# ASSIGNED TASK:
All lines holding the word "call" in the listing below need to be copied.

# DATASET EXTRACT:
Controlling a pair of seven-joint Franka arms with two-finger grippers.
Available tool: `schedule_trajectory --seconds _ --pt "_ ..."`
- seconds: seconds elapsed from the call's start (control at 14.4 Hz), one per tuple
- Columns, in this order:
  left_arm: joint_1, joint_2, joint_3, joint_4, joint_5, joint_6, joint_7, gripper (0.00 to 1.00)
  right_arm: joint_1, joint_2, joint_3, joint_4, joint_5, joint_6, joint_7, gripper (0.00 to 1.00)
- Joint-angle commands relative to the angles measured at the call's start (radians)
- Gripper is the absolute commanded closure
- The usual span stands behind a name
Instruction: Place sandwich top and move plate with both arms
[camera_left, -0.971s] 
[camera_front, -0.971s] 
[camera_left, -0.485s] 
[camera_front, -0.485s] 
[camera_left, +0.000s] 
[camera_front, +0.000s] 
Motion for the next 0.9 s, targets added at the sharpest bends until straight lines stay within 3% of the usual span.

# EXERCISE RESULT:
- seconds: seconds elapsed from the call's start (control at 14.4 Hz), one per tuple
- Joint-angle commands relative to the angles measured at the call's start (radians)

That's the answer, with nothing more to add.